Exercise instructions: Everything in the records should be repeated exactly, down to the last character.

Start of Block

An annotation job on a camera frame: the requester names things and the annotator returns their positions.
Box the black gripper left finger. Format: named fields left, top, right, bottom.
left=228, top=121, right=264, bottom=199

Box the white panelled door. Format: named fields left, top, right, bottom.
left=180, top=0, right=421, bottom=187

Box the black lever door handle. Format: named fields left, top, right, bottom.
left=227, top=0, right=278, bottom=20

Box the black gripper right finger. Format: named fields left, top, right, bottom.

End of Block

Task answer:
An annotation job on a camera frame: the requester names things and the annotator returns their positions.
Box the black gripper left finger. Format: named fields left, top, right, bottom.
left=228, top=121, right=264, bottom=199

Box the white panelled door. Format: named fields left, top, right, bottom.
left=180, top=0, right=421, bottom=187

Box the black lever door handle. Format: named fields left, top, right, bottom.
left=227, top=0, right=278, bottom=20

Box the black gripper right finger. Format: named fields left, top, right, bottom.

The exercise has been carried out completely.